Line by line, repeat the data below exactly, beginning at the first line and ending at the line with "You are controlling". Omit pictures.

(Stored dataset items)
------------------------
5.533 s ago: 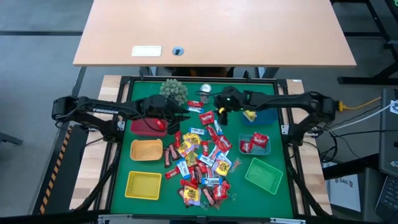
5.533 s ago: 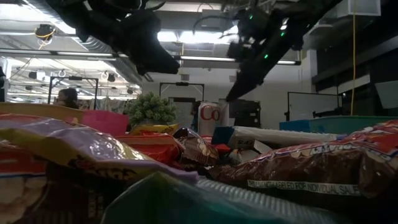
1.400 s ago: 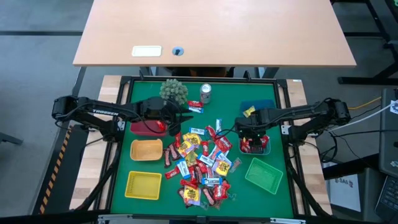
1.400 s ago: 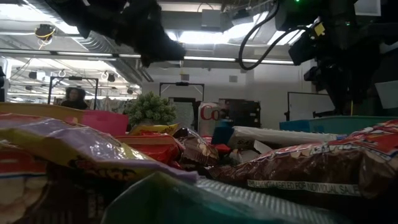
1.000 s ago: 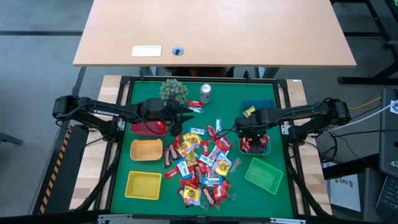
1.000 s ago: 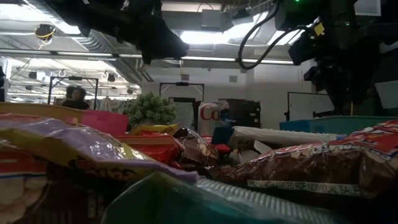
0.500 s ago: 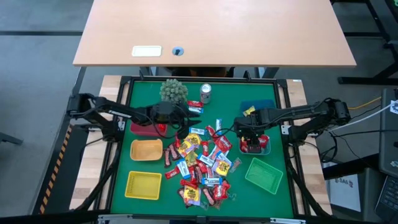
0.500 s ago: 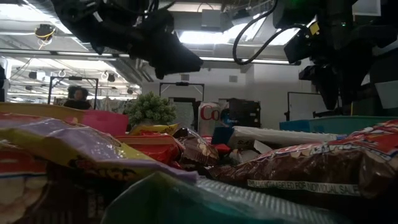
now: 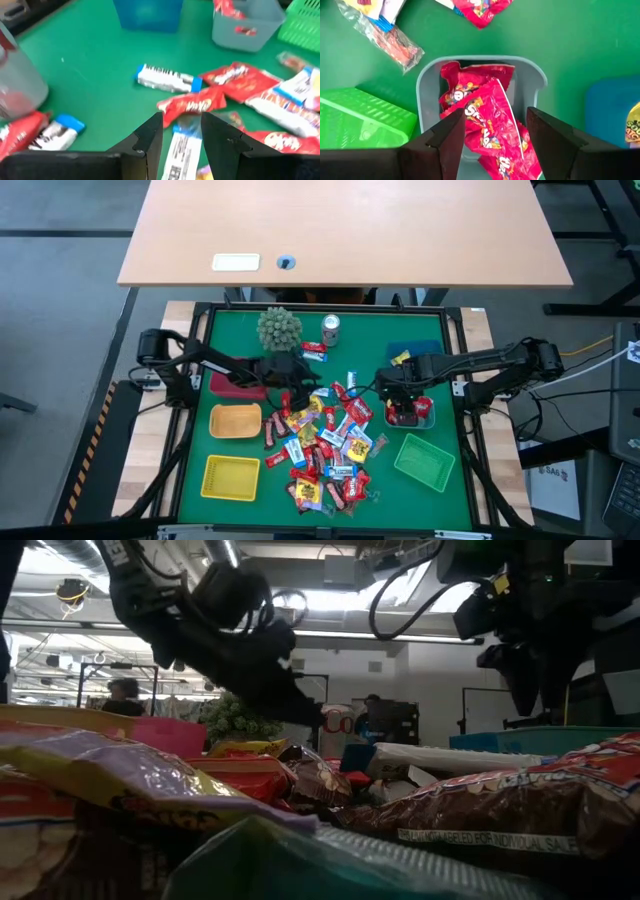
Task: Sort candy
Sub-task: Put the white chocolate bar into the orange bin
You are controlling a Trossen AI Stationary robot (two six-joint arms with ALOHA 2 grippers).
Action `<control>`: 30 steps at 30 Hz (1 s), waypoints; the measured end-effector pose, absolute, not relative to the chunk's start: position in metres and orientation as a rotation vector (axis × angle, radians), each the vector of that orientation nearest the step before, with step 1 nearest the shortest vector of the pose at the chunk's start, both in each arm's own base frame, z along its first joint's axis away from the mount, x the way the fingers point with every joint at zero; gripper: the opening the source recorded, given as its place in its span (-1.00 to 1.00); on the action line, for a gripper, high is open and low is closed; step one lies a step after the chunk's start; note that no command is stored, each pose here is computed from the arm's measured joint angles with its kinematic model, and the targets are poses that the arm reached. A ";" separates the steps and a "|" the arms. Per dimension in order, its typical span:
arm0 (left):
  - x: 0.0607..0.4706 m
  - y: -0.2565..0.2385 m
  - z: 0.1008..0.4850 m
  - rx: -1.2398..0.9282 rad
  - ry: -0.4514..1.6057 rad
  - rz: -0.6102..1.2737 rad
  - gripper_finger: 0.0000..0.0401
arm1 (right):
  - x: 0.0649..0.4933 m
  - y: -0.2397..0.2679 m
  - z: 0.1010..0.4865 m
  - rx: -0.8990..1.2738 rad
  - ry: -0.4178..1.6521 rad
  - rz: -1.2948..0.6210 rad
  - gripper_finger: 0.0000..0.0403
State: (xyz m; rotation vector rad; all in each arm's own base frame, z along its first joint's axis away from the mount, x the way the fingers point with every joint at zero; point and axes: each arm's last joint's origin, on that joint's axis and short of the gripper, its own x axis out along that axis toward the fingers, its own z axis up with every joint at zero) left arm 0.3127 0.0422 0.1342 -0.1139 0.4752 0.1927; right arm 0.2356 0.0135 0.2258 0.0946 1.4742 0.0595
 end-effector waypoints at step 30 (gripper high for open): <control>0.320 0.045 0.126 -0.163 0.517 0.203 0.15 | 0.238 0.014 0.226 0.097 1.453 0.063 0.05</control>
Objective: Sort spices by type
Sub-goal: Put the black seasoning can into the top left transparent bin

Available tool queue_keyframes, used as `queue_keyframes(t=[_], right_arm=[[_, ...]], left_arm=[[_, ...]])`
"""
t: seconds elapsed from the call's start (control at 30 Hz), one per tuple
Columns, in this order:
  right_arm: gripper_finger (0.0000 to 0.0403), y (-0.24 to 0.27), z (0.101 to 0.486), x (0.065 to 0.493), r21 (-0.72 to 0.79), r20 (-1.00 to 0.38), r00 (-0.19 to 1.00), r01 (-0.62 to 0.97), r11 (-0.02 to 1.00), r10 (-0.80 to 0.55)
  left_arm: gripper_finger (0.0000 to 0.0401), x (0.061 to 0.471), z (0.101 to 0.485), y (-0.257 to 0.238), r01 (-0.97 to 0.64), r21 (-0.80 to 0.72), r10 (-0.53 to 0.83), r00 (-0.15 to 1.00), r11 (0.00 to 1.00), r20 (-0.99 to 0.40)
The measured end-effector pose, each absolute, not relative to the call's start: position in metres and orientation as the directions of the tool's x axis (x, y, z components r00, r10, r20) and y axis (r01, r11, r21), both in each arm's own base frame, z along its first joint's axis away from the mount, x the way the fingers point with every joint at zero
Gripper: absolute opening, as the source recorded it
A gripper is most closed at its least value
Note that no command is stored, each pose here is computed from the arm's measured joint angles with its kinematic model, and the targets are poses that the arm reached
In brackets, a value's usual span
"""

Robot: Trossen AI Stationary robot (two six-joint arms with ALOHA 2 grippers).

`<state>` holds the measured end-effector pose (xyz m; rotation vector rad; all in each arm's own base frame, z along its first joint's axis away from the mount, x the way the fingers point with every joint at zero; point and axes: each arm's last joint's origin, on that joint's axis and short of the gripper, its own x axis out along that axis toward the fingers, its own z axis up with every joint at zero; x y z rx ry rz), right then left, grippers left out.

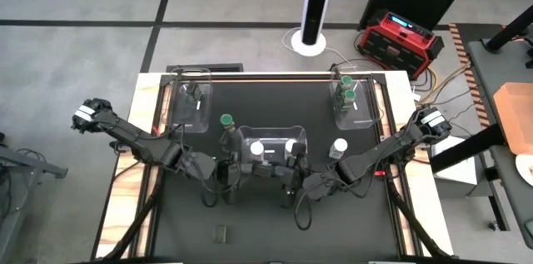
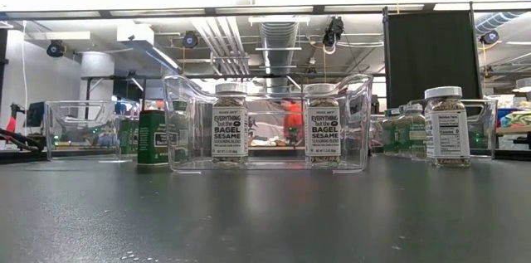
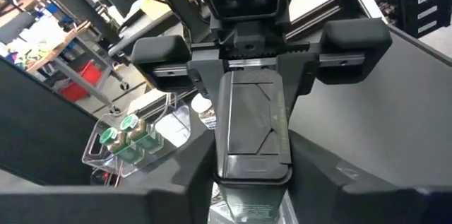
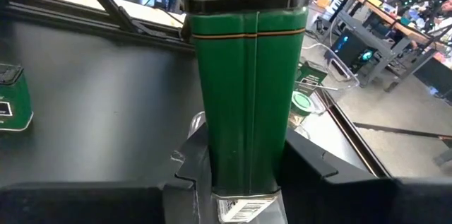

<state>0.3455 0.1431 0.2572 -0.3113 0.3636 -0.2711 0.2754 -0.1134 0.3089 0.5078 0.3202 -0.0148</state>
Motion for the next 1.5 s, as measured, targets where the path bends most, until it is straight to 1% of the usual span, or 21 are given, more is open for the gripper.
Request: queue_keyframes(t=[0.07, 0.23, 0.3, 0.37, 0.47, 0.53, 0.63, 0.7, 0.8, 0.9, 0.97, 1.07, 1.2, 1.37, 1.5], right_arm=[[0.0111, 0.143, 0.257, 0.345, -0.344, -0.305, 0.899, 0.202, 0.917, -0.313], [0.0116, 0.143, 0.257, 0.346, -0.343, -0.303, 0.9, 0.203, 0.917, -0.313], [0.014, 0.143, 0.259, 0.345, -0.328, -0.298, 0.901, 0.213, 0.92, -0.315], [0.0174, 0.142, 0.262, 0.343, -0.316, -0.296, 0.901, 0.219, 0.923, -0.316], [0.0219, 0.142, 0.269, 0.337, -0.306, -0.305, 0.901, 0.213, 0.928, -0.307], [0.0241, 0.139, 0.272, 0.331, -0.291, -0.327, 0.892, 0.219, 0.931, -0.312], [0.0266, 0.134, 0.278, 0.324, -0.258, -0.349, 0.879, 0.244, 0.935, -0.325], [0.0275, 0.132, 0.28, 0.32, -0.243, -0.364, 0.872, 0.251, 0.937, -0.328], [0.0283, 0.132, 0.279, 0.319, -0.228, -0.37, 0.87, 0.254, 0.94, -0.325], [0.0283, 0.132, 0.277, 0.319, -0.23, -0.375, 0.868, 0.254, 0.94, -0.326], [0.028, 0.132, 0.274, 0.319, -0.234, -0.379, 0.865, 0.253, 0.939, -0.328], [0.0272, 0.131, 0.269, 0.318, -0.227, -0.382, 0.863, 0.258, 0.939, -0.33], [0.0264, 0.13, 0.264, 0.317, -0.229, -0.389, 0.859, 0.258, 0.938, -0.332], [0.026, 0.129, 0.258, 0.316, -0.223, -0.399, 0.853, 0.266, 0.938, -0.336], [0.0265, 0.129, 0.258, 0.316, -0.217, -0.394, 0.856, 0.267, 0.939, -0.335]], left_arm=[[0.0114, 0.275, 0.309, -0.113, 0.095, 0.478, 0.065, 0.949, 0.873, -0.308], [0.0114, 0.273, 0.311, -0.112, 0.099, 0.488, 0.078, 0.941, 0.867, -0.33], [0.0115, 0.27, 0.316, -0.11, 0.102, 0.503, 0.101, 0.927, 0.858, -0.361], [0.0118, 0.265, 0.322, -0.106, 0.102, 0.527, 0.144, 0.903, 0.844, -0.405], [0.0119, 0.258, 0.339, -0.096, 0.077, 0.505, 0.187, 0.873, 0.86, -0.451], [0.0119, 0.25, 0.346, -0.086, 0.025, 0.496, 0.261, 0.828, 0.868, -0.497], [0.012, 0.237, 0.351, -0.07, -0.105, 0.503, 0.406, 0.739, 0.858, -0.538], [0.012, 0.226, 0.351, -0.056, -0.248, 0.521, 0.538, 0.654, 0.817, -0.532], [0.0121, 0.207, 0.349, -0.037, -0.521, 0.46, 0.694, 0.518, 0.719, -0.499], [0.0121, 0.183, 0.337, -0.02, -0.736, 0.34, 0.768, 0.372, 0.586, -0.521], [0.0122, 0.168, 0.328, -0.011, -0.825, 0.288, 0.794, 0.278, 0.485, -0.54], [0.0122, 0.153, 0.311, -0.002, -0.891, 0.251, 0.814, 0.191, 0.378, -0.549], [0.0122, 0.145, 0.291, 0.005, -0.925, 0.221, 0.819, 0.14, 0.308, -0.557], [0.0122, 0.132, 0.269, 0.015, -0.965, 0.182, 0.821, 0.053, 0.188, -0.568], [0.0122, 0.125, 0.25, 0.021, -0.983, 0.13, 0.813, 0.029, 0.128, -0.581]])
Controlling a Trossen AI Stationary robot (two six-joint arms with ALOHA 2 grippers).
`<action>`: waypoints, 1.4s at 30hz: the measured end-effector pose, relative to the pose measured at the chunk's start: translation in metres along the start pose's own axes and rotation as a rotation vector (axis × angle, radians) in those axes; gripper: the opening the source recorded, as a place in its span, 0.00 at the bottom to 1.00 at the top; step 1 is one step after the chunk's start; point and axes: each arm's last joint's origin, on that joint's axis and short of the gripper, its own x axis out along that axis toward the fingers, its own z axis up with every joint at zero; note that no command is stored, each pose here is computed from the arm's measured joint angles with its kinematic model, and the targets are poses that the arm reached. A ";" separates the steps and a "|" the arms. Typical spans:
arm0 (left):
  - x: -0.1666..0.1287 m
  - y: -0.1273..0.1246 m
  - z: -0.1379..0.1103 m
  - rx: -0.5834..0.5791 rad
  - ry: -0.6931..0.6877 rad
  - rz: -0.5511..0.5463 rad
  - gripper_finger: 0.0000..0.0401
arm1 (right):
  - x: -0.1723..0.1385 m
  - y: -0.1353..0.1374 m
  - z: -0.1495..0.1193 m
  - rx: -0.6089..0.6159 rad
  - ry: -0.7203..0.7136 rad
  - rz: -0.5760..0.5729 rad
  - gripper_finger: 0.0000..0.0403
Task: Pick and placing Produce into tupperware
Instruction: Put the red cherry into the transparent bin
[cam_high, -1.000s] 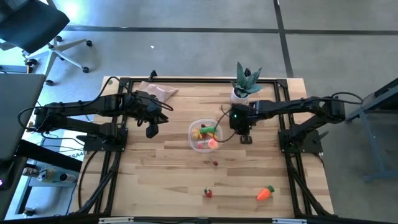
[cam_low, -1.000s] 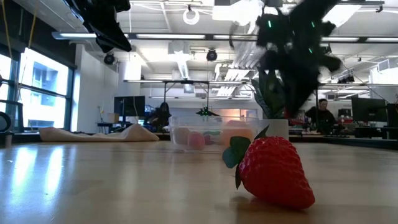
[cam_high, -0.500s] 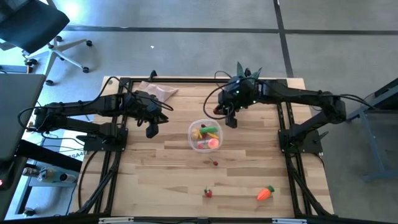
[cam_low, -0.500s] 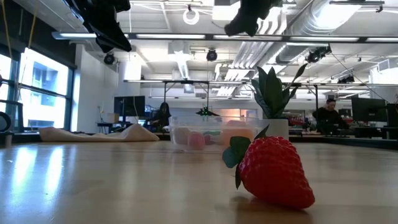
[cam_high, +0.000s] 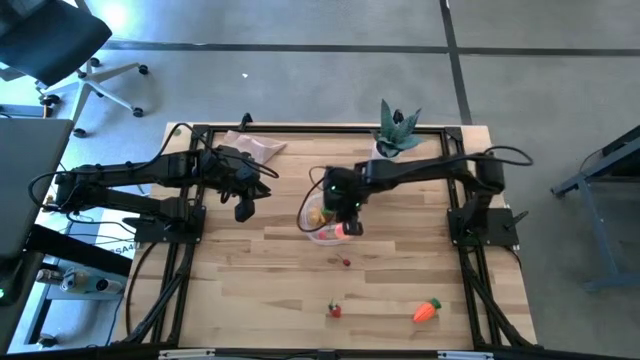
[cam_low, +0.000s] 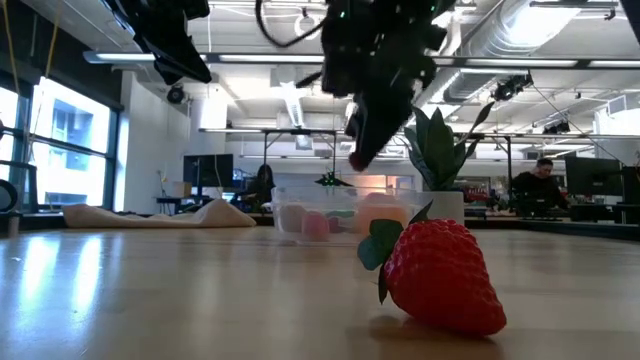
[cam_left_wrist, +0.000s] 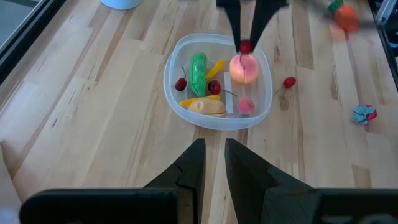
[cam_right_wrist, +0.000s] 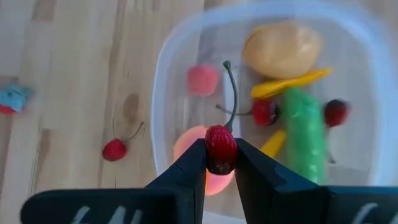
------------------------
● YOUR RESPONSE:
5.533 s ago: 
5.533 s ago: 
1.400 s ago: 
1.400 s ago: 
1.000 s ago: 
1.000 s ago: 
0.500 s ago: 
0.500 s ago: 
now: 
Task: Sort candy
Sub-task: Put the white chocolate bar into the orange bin
You are controlling a Trossen AI Stationary robot (two six-joint arms with ALOHA 2 grippers).

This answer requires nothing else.